[Opening GIVEN INFORMATION section]

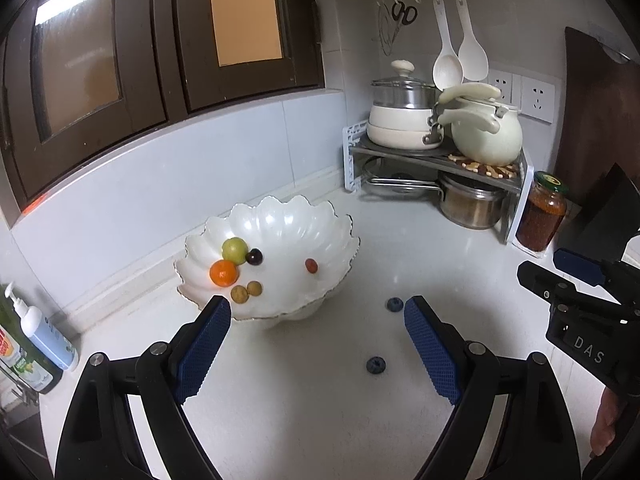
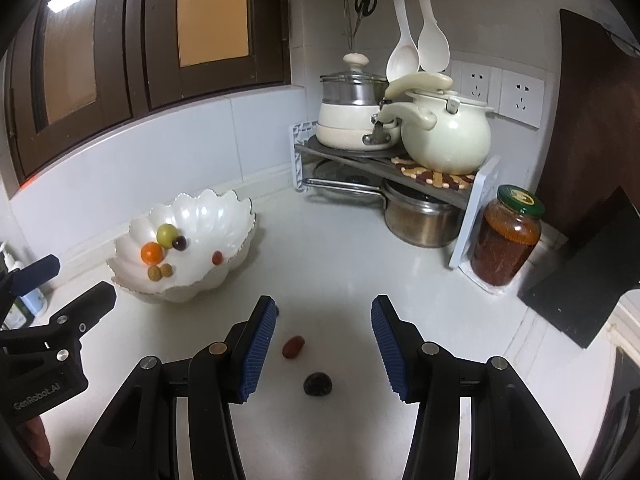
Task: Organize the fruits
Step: 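Move the left tool toward a blueberry while the right tool approaches another dark plum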
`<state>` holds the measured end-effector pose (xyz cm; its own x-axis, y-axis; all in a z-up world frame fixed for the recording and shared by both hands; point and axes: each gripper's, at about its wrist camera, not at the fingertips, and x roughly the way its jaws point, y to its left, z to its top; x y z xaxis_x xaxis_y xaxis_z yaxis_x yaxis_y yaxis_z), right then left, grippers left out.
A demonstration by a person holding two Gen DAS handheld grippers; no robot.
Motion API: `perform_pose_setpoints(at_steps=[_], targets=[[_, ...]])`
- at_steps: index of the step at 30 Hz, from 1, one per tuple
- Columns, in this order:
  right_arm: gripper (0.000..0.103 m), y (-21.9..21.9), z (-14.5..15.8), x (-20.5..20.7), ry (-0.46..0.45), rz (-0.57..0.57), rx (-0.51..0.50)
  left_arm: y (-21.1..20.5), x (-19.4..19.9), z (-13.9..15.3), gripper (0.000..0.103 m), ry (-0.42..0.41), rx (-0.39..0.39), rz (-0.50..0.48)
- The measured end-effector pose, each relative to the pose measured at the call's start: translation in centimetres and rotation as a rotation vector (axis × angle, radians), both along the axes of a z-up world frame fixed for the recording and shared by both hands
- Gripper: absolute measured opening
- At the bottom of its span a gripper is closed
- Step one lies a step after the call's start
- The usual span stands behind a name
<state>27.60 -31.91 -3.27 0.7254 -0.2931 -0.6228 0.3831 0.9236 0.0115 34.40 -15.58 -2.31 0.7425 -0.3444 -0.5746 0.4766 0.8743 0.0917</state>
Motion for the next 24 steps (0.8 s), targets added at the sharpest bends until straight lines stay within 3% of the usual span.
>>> perform_pose_setpoints(at_steps=[24], targets=[[0.051, 0.6, -4.9, -0.8, 0.096, 0.044, 0.054, -0.5, -1.1, -4.7, 0.089, 0.075, 0.043, -0.045]])
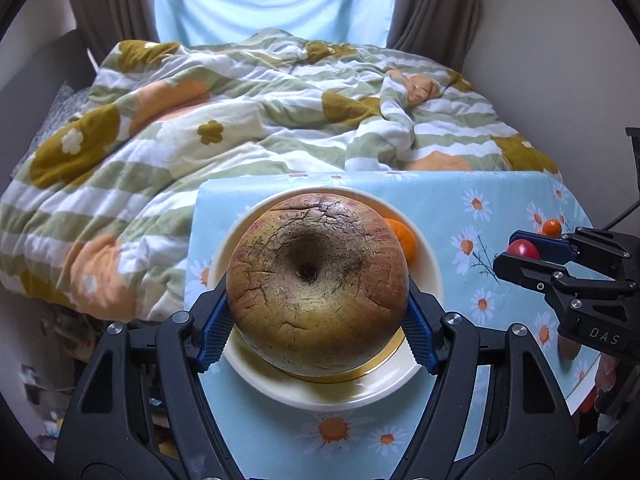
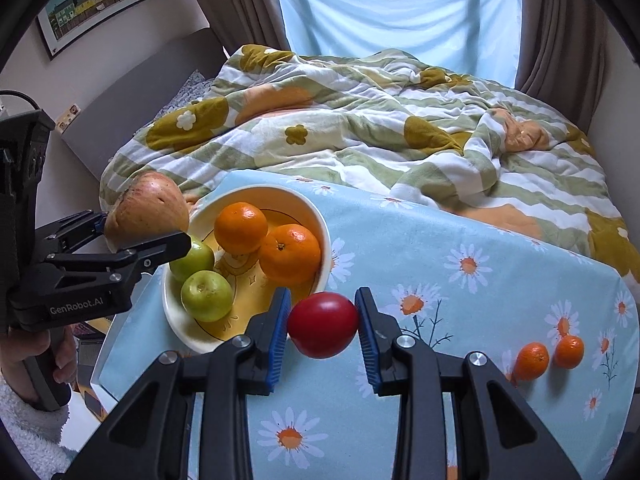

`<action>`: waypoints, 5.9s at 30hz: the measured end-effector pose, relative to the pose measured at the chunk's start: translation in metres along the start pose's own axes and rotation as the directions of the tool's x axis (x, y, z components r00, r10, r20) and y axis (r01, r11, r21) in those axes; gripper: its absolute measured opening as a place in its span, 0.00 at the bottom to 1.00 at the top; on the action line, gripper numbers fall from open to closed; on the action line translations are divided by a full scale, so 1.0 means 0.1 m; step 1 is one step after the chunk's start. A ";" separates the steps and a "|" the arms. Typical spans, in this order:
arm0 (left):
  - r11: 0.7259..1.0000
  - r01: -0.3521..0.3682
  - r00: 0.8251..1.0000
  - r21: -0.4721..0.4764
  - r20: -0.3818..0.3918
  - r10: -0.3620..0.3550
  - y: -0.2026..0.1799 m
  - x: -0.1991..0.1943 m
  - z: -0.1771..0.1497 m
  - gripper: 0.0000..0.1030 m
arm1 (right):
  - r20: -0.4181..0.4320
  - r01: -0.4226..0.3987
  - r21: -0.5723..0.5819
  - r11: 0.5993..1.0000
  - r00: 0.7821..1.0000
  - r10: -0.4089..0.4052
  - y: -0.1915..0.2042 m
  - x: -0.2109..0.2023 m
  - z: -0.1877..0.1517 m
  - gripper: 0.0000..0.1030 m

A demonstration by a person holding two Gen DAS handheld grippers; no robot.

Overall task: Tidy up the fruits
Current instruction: 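Carry the brown apple into the bowl and open the left tool while the right tool carries its tomato, then lower the red tomato into the bowl and open the right tool, then withdraw both tools from the bowl toward the kiwi and tangerines, then close the left tool around the kiwi while the right tool grasps a tangerine, then carry the kiwi into the bowl and open the left tool while the right tool carries its tangerine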

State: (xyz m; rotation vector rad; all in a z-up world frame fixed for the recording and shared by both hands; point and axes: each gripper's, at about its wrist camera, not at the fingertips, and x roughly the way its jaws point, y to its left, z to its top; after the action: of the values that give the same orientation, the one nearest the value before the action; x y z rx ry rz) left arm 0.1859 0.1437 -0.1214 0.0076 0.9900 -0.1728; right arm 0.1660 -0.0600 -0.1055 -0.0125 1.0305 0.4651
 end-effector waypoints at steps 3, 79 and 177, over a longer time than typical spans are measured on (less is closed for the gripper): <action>0.999 0.024 1.000 0.028 -0.021 -0.023 0.01 0.13 0.00 0.77 | -0.006 0.008 0.024 1.000 1.000 -0.008 0.03 0.09 -0.01 0.30; 0.989 0.070 0.995 0.128 0.067 -0.079 -0.09 -0.54 -0.17 1.00 | 0.093 0.091 0.073 0.993 0.991 -0.098 0.07 -0.25 -0.29 1.00; 0.998 0.064 0.988 -0.027 -0.141 -0.067 -3.01 0.44 -0.83 0.50 | -0.142 -0.083 -0.265 0.961 0.989 0.047 -2.30 -0.19 -0.49 0.33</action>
State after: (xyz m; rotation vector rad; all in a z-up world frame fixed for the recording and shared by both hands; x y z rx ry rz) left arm 0.0962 -0.1528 -0.1818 -0.0341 1.1353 -0.2240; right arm 0.2042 -0.2854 -0.1626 -0.2574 1.0949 0.6700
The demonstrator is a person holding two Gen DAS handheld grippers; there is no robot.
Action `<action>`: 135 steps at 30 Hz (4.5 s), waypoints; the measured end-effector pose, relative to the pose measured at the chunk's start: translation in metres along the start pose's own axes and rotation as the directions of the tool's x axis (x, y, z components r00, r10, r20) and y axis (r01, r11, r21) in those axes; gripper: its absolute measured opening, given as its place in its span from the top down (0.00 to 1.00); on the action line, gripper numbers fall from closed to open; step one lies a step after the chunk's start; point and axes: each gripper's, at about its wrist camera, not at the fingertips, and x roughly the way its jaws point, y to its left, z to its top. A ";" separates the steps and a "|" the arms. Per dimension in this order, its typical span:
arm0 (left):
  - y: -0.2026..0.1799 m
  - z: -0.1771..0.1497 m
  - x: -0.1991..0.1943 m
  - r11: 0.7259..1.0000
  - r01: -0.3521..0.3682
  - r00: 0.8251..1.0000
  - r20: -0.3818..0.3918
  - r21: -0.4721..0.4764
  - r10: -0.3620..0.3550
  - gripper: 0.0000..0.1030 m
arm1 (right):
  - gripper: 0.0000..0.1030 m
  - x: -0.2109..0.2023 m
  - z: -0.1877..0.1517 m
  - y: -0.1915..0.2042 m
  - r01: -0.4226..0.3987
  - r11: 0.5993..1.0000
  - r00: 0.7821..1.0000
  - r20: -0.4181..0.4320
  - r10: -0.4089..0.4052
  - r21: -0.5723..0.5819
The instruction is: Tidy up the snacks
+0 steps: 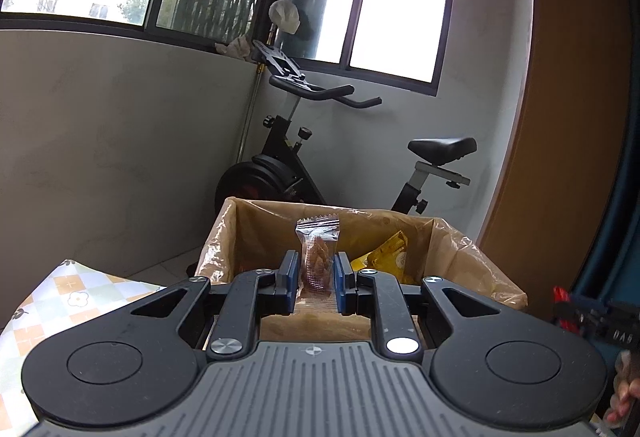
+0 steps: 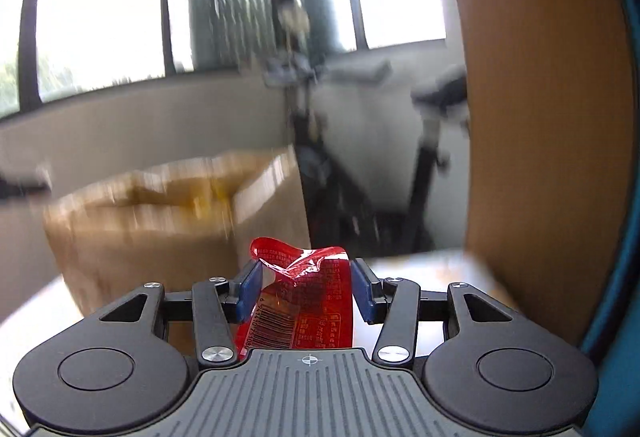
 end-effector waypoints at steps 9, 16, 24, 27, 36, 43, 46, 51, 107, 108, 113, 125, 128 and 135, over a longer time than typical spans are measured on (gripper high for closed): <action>-0.018 0.017 0.042 0.999 0.033 0.999 -0.039 0.036 -0.032 0.81 | 0.57 0.070 0.052 0.054 -0.164 0.976 0.986 -0.002 0.165 -0.147; -0.019 0.010 0.069 0.996 0.045 0.990 -0.139 0.075 -0.035 0.60 | 0.52 0.101 0.023 0.077 -0.129 0.985 0.987 -0.115 0.116 -0.112; 0.005 -0.003 0.042 0.997 0.021 0.993 -0.117 0.074 -0.012 0.49 | 0.46 0.048 0.014 0.061 -0.097 0.994 0.995 -0.030 0.095 -0.058; 0.018 -0.006 0.026 0.997 0.012 0.993 -0.117 0.073 -0.003 0.50 | 0.46 0.027 0.011 0.044 -0.069 0.997 0.998 0.008 0.069 -0.023; 0.060 -0.031 -0.008 0.997 -0.067 0.984 -0.164 0.031 0.071 0.51 | 0.46 0.003 -0.044 0.017 0.002 1.000 0.996 -0.089 0.000 0.030; 0.070 -0.079 -0.001 0.993 -0.107 0.959 -0.269 -0.043 0.092 0.51 | 0.47 0.034 -0.103 0.041 -0.079 0.996 0.949 -0.303 0.084 0.029; 0.072 -0.097 0.000 0.990 -0.121 0.948 -0.303 -0.069 0.094 0.51 | 0.47 0.053 -0.121 0.061 -0.147 0.988 0.906 -0.397 0.150 0.039; 0.077 -0.113 -0.002 0.987 -0.145 0.936 -0.333 -0.075 0.112 0.51 | 0.47 0.084 -0.133 0.103 -0.298 0.954 0.837 -0.477 0.268 0.013; 0.012 -0.186 0.058 0.988 -0.096 0.873 -0.465 0.124 0.143 0.61 | 0.58 0.072 -0.163 0.079 -0.178 0.978 0.888 -0.446 0.113 -0.106; 0.012 -0.186 0.056 0.989 -0.099 0.873 -0.467 0.112 0.141 0.61 | 0.58 0.072 -0.163 0.079 -0.179 0.978 0.888 -0.446 0.114 -0.106; 0.018 -0.189 0.032 0.993 -0.114 0.877 -0.466 0.041 0.120 0.61 | 0.57 0.072 -0.163 0.079 -0.178 0.978 0.888 -0.446 0.113 -0.105; 0.017 -0.186 -0.009 0.988 -0.154 0.898 -0.418 -0.008 0.137 0.61 | 0.46 0.082 -0.160 0.090 -0.197 0.970 0.870 -0.481 0.107 -0.141; 0.012 -0.186 -0.011 0.989 -0.146 0.901 -0.414 -0.007 0.130 0.61 | 0.47 0.093 -0.155 0.091 -0.192 0.974 0.860 -0.498 0.107 -0.122; 0.012 -0.187 -0.016 0.987 -0.157 0.904 -0.406 -0.019 0.137 0.61 | 0.58 0.096 -0.154 0.086 -0.179 0.979 0.860 -0.499 0.108 -0.097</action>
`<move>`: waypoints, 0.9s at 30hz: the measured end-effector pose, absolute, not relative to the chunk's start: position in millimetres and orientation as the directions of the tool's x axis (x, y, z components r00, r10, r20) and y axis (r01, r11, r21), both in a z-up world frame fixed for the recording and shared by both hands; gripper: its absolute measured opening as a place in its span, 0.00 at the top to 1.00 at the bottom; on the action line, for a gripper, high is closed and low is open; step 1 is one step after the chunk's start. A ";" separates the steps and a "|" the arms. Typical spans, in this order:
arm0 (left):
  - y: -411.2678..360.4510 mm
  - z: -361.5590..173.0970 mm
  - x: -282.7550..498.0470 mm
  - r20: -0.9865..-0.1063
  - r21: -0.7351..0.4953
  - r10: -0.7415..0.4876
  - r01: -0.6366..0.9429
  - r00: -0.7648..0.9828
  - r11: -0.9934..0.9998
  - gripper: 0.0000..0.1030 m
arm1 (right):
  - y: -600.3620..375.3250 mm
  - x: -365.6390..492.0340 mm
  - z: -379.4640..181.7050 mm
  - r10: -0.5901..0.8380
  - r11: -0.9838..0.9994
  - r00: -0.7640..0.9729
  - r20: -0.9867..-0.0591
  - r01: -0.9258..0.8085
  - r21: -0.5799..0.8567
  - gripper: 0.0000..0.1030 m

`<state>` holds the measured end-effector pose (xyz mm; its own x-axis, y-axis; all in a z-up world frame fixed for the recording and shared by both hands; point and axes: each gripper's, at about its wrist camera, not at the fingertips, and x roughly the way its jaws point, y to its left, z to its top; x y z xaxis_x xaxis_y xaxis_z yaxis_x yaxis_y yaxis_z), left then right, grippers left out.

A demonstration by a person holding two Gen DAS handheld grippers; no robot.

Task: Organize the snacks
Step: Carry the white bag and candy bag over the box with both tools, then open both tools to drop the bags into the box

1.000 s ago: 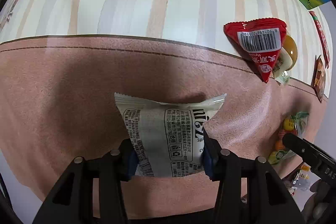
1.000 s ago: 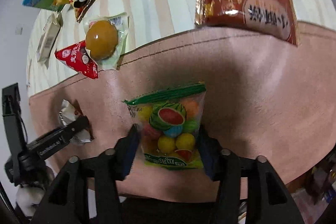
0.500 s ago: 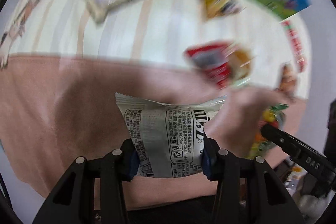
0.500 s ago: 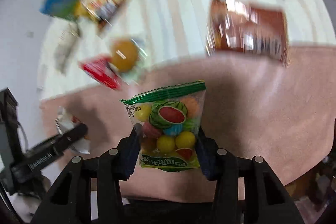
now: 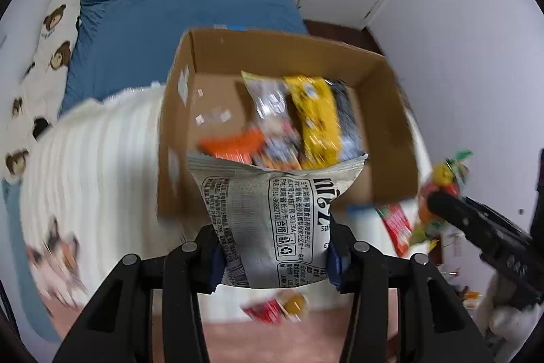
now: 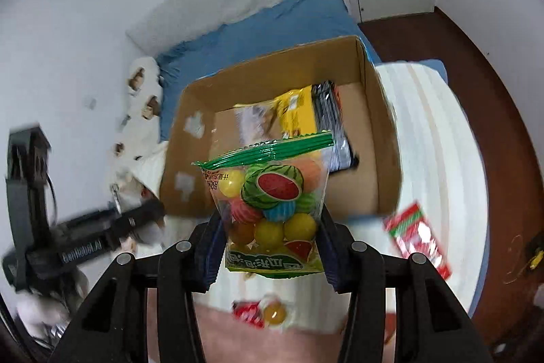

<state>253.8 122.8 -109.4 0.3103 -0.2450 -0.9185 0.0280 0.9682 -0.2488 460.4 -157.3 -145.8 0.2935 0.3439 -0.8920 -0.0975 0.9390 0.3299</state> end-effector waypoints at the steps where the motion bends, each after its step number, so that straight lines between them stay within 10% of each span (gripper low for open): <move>1: 123.3 -115.3 272.9 -0.931 -0.232 -0.230 0.027 0.283 0.972 0.57 | -155.5 475.3 -153.5 0.325 0.946 0.279 -0.904 -0.090 0.312 0.50; 17: 138.3 -214.5 423.6 -0.990 -0.135 -0.136 -0.045 -0.025 0.990 0.56 | -142.0 551.0 -273.7 0.129 0.989 -0.038 -0.991 -0.074 0.131 0.40; 19: 140.8 -217.5 427.4 -0.987 -0.160 -0.161 -0.047 -0.024 0.986 0.41 | -142.8 551.1 -276.4 0.116 0.990 -0.034 -0.993 -0.081 0.119 0.06; 22: 145.0 -216.0 429.2 -0.986 -0.164 -0.164 -0.051 -0.001 0.985 0.12 | -147.5 554.8 -277.2 0.126 0.990 -0.032 -0.992 -0.064 0.128 0.04; 27: 144.8 -212.3 425.9 -0.988 -0.154 -0.153 -0.052 0.008 0.987 0.08 | -150.5 558.1 -270.0 0.133 0.989 -0.008 -0.991 -0.058 0.134 0.04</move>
<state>425.9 144.8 -212.3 0.0082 -0.1533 -0.9881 -0.0523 0.9868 -0.1535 558.1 -150.5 -270.0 -0.0078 0.1333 -0.9910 -0.0578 0.9894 0.1336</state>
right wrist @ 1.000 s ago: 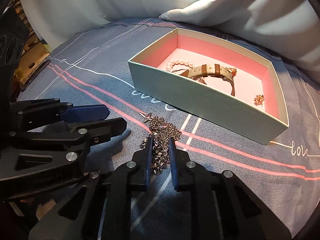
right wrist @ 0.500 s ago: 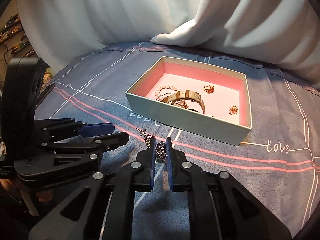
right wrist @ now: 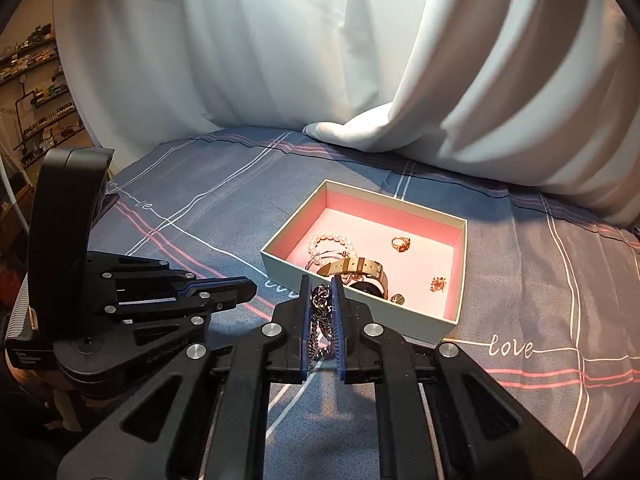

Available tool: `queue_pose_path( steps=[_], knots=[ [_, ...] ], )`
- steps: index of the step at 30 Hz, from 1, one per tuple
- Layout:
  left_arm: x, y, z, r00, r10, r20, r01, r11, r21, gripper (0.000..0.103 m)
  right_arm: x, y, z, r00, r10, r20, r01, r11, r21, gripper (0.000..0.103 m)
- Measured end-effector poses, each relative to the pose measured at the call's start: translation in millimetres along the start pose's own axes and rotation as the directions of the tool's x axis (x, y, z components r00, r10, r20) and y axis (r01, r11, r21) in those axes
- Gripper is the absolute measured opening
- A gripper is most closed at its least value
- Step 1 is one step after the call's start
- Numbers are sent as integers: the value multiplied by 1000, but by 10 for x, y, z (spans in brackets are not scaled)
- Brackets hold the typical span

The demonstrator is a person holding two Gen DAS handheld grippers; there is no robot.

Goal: Organize jewelry

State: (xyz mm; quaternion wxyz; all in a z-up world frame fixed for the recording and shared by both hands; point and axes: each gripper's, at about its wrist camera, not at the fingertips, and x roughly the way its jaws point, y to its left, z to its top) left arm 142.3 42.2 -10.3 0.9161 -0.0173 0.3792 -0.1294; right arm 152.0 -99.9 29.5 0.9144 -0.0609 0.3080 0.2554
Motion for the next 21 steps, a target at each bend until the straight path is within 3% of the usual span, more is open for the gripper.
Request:
queue_pose_path(
  steps=[2,4,9,17,21],
  knots=[
    [-65,-44,74,1000,-4,23,4,1000,10,2,-82,0,92,1000,-6,24,6,1000,-12,9],
    [-116,-77,143,999,-16,37,15,1000,13,2,-168,3,184,999,-16,49,17,1000,-22,1],
    [-174,-125,239,998,-24,61,23,1000,16,2,-226,-43,294,998,-34,55,36,999,-30,1],
    [-93,-86,148,999,-27,32,28,1000,-10,2,-27,-155,-4,999,-14,-30,15,999,38,1],
    [-4,-64,64,999,-38,4,38,999,-8,2,261,-195,-339,987,23,-157,-9,996,86,3]
  ],
)
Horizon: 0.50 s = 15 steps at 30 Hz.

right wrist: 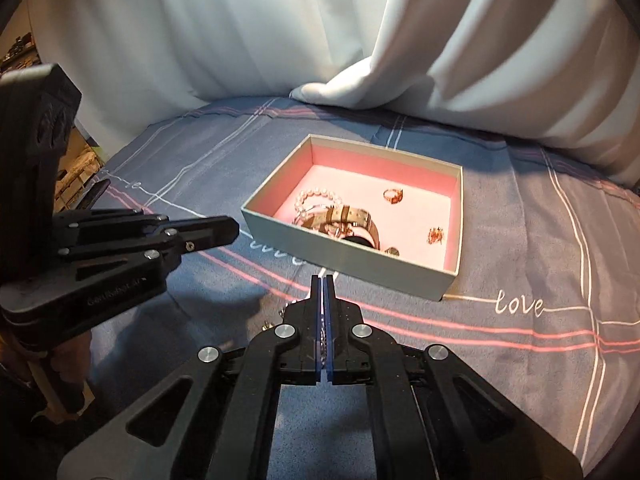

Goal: Organize jewelry

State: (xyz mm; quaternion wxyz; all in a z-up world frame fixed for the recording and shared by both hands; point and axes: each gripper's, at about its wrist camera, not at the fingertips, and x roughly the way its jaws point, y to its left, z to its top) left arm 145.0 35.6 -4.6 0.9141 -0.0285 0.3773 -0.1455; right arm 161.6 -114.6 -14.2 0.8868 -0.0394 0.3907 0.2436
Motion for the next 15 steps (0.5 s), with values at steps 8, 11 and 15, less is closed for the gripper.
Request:
queue_pose_path(
  steps=[8,11,15],
  knots=[
    [294,89,-356,995,-1,-103,-2,1000,-31,2,311,-59,-409,997,-11,-72,14,999,42,45],
    [374,100,-451,992,-4,-128,-1,999,-37,9,374,-56,-422,997,-15,-74,18,999,32,51],
    [402,55,-508,994,0,-112,-3,1000,-29,40,479,-45,-448,996,-36,-82,37,999,10,57]
  ],
)
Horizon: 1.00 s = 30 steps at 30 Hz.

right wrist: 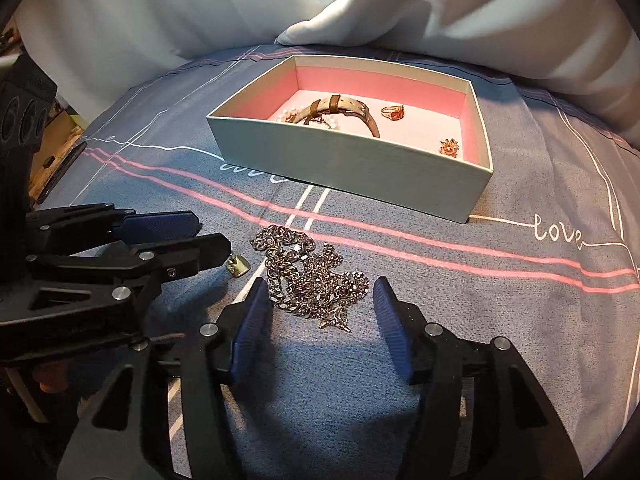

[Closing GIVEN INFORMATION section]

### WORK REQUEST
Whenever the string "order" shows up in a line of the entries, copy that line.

### ANSWER SPACE
- Columns, in this order:
`<action>`: waypoints, 5.9s at 30hz: the measured end-effector pose, relative to the pose measured at the chunk's start: translation in metres along the start pose's own axes and rotation as the directions of the tool's x axis (x, y, z components r00, r10, r20) and y axis (r01, r11, r21) in those axes; gripper: its absolute measured opening as a place in its span, 0.00 at the bottom to 1.00 at the top; on the action line, gripper numbers fall from open to closed; on the action line translations are divided by a full scale, so 1.0 means 0.1 m; step 1 is one step after the chunk's start. A ";" separates the steps and a "|" the arms. Typical spans, in this order:
Action `<action>`: 135 steps at 30 Hz (4.5 s), waypoints; the measured end-effector pose, relative to the pose measured at the chunk's start: translation in metres along the start pose's own axes and rotation as the directions of the tool's x axis (x, y, z components r00, r10, r20) and y axis (r01, r11, r21) in those axes; gripper: its absolute measured opening, given as its place in its span from the top down (0.00 to 1.00); on the action line, gripper numbers fall from closed to open; step one lies a step after the chunk's start; point and axes: each gripper's, at about its wrist camera, not at the fingertips, and x roughly the way its jaws point, y to its left, z to its top. A ";" separates the steps and a "|" the arms. Per dimension in this order, its typical span:
`<move>`: waypoints, 0.9s at 30hz: the measured end-effector pose, absolute, not relative to the chunk's start: position in millimetres and orientation as the directions of the tool's x axis (x, y, z components r00, r10, r20) and y axis (r01, r11, r21), both in a z-up world frame fixed for the recording and shared by both hands; gripper: its absolute measured opening as a place in its span, 0.00 at the top to 1.00 at the bottom; on the action line, for a gripper, high is closed and low is open; step 1 is one step after the chunk's start. A ";" separates the steps and a "|" the arms. Typical spans, in this order:

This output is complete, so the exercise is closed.